All lines in the listing below that hold the string "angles" are to be tallied, with only the total reported.
--------------------------------
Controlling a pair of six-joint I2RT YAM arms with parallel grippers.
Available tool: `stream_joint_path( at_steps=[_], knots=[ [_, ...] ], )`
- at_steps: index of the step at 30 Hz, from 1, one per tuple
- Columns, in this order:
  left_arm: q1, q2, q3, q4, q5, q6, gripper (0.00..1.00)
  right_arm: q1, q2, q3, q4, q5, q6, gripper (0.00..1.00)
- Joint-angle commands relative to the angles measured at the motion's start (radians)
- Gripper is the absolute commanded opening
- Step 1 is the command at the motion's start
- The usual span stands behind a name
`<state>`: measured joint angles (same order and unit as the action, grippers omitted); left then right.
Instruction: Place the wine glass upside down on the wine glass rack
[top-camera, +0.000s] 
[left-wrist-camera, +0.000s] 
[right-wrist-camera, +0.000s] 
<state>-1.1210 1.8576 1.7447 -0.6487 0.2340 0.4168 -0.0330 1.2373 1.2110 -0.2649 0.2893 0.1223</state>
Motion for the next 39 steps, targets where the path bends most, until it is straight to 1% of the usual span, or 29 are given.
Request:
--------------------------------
## Answer space
2